• _WHAT IS EXPECTED_
Pick the lines holding the string "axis" out of the records and copy them.

▬▬▬▬▬▬

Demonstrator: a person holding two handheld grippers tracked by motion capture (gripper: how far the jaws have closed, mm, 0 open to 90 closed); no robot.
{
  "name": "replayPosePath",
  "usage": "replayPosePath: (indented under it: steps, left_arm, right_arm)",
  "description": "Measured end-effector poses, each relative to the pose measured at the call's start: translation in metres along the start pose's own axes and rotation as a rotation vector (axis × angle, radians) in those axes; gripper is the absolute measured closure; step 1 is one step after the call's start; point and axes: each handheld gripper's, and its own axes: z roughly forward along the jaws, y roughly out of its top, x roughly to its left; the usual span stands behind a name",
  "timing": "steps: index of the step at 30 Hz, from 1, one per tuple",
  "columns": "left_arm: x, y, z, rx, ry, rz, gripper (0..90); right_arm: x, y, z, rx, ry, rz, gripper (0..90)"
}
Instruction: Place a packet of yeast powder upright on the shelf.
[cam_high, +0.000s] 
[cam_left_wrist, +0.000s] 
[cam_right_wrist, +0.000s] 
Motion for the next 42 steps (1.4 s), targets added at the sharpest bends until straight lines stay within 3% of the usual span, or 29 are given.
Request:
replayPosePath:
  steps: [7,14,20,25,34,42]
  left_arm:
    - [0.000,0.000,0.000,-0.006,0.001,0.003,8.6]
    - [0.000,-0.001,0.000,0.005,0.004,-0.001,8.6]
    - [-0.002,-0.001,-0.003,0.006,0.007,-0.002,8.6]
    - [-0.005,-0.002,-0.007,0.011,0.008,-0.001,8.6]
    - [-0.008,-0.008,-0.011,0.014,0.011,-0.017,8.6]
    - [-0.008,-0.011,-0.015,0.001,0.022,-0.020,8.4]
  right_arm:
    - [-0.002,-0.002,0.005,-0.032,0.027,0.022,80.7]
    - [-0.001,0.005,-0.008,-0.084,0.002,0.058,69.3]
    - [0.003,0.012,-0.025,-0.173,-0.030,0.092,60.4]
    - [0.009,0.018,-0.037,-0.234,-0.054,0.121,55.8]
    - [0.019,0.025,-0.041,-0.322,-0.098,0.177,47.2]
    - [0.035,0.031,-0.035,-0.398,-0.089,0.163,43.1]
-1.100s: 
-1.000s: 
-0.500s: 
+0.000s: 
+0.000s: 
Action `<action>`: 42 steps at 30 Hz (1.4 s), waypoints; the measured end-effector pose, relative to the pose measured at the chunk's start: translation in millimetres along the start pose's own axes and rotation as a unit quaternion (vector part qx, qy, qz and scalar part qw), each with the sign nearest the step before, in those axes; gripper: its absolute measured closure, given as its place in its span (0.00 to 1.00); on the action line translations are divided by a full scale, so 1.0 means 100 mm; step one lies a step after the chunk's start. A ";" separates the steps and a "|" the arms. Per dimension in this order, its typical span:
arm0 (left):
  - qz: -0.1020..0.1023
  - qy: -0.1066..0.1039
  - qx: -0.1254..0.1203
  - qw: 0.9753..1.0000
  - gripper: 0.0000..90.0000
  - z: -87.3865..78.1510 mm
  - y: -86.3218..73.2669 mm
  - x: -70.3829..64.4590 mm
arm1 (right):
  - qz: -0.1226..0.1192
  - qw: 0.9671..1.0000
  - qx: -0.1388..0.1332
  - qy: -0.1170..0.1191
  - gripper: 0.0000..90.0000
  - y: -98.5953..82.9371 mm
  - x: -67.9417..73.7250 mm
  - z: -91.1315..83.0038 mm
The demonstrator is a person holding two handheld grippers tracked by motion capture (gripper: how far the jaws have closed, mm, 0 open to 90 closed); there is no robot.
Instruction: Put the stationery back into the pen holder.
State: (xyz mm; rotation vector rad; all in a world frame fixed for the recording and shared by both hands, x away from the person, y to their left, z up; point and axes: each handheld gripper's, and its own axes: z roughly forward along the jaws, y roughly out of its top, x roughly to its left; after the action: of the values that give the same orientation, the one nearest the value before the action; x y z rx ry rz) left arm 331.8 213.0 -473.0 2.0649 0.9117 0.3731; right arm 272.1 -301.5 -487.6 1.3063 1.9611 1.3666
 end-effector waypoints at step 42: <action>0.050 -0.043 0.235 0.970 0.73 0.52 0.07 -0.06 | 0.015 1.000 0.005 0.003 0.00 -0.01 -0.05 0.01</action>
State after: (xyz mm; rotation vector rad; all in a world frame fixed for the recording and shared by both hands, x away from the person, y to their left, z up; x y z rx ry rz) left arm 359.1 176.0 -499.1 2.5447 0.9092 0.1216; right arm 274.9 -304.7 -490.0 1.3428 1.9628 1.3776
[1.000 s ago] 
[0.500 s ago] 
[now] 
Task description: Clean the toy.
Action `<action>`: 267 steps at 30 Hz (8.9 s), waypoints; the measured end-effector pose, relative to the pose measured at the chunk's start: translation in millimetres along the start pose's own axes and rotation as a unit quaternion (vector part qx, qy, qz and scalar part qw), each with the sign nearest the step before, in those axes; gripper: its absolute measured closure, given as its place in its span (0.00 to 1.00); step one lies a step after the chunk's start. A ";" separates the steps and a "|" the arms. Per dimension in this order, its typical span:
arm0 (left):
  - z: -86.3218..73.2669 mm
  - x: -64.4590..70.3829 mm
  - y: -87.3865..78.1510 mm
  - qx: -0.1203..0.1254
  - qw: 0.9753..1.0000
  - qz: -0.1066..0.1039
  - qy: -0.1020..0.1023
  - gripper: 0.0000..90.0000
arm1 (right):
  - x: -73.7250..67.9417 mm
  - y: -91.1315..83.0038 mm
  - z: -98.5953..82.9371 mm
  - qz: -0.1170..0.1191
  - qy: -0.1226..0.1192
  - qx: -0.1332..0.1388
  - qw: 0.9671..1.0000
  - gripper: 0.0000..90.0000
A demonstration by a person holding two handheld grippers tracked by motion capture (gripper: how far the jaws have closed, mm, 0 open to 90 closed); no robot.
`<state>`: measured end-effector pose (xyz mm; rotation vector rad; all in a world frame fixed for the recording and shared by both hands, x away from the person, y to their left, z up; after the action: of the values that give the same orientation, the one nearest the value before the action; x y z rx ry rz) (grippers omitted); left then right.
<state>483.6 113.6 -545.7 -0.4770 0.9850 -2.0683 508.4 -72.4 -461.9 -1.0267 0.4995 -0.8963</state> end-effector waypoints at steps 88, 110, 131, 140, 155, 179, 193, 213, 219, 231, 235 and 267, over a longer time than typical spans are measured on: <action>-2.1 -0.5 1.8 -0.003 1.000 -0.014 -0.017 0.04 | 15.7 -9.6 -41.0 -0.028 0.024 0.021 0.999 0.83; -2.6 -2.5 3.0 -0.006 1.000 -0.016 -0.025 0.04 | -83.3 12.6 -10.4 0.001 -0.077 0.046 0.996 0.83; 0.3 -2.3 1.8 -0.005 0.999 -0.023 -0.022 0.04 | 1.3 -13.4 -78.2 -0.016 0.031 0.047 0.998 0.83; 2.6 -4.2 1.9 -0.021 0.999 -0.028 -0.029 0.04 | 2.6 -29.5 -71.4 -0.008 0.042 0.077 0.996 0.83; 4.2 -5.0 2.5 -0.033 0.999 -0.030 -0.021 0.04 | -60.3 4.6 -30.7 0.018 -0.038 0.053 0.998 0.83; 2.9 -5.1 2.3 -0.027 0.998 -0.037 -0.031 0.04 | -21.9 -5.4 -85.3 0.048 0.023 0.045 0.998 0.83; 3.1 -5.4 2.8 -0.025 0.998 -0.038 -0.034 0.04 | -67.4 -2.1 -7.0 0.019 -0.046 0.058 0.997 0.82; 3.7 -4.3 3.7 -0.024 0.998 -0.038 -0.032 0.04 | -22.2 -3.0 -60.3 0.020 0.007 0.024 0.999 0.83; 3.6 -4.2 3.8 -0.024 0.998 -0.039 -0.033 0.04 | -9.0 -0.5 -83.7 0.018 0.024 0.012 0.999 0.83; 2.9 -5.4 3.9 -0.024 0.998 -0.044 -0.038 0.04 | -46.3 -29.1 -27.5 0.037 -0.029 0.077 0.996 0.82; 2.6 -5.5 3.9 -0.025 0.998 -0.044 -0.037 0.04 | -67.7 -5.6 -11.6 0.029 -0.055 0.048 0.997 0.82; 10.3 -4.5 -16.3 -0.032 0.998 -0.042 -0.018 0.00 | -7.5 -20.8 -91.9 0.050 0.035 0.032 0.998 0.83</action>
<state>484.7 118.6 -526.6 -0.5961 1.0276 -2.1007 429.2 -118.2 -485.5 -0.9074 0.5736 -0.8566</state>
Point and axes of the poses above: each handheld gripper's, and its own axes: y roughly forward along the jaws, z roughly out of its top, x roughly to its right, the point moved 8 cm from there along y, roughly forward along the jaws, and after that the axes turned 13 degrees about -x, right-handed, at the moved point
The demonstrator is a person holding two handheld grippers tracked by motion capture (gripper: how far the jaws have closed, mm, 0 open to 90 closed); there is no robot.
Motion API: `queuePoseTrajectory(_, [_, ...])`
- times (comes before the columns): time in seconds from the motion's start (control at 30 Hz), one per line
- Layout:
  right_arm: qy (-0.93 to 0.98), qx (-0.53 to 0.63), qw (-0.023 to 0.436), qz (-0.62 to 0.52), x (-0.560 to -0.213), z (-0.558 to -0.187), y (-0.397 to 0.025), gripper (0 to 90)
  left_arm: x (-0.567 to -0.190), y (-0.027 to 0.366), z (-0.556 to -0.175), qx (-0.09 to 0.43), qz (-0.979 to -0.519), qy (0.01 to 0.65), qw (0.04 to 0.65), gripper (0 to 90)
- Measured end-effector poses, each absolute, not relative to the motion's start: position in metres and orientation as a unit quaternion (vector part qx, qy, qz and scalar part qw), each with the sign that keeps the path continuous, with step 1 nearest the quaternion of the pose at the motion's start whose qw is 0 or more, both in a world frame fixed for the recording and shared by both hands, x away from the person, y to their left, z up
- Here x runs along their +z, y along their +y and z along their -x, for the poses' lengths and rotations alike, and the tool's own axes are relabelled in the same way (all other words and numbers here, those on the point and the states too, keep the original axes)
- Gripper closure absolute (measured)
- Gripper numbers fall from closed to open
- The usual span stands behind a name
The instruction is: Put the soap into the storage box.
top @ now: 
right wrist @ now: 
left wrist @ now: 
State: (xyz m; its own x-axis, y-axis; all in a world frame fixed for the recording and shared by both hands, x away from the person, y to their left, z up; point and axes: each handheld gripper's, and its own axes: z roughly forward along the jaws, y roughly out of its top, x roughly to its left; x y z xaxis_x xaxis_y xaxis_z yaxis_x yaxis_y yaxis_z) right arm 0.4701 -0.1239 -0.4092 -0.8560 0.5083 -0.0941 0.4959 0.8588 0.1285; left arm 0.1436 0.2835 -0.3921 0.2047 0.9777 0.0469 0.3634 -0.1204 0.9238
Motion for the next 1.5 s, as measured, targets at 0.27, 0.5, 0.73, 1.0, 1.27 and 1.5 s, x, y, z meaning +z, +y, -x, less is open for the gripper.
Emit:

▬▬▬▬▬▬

• _EXERCISE OUTPUT_
  "description": "Measured end-effector poses, each relative to the pose measured at the call's start: translation in metres along the start pose's own axes and rotation as a rotation vector (axis × angle, radians) in those axes; gripper is the absolute measured closure; step 1 is one step after the call's start; point and axes: each handheld gripper's, and its own axes: z roughly forward along the jaws, y roughly out of its top, x roughly to its left; the usual span stands behind a name",
State: (xyz m; its own x-axis, y-axis; all in a world frame fixed for the recording and shared by both hands, x away from the person, y to their left, z up; point and axes: each handheld gripper's, and its own axes: z roughly forward along the jaws, y roughly out of its top, x roughly to its left; x y z xaxis_x xaxis_y xaxis_z yaxis_x yaxis_y yaxis_z) right arm 0.4701 -0.1239 -0.4092 -0.8560 0.5083 -0.0941 0.4959 0.8588 0.1285; left arm 0.1436 0.2835 -0.3921 0.2047 0.9777 0.0469 0.3634 -0.1204 0.9238

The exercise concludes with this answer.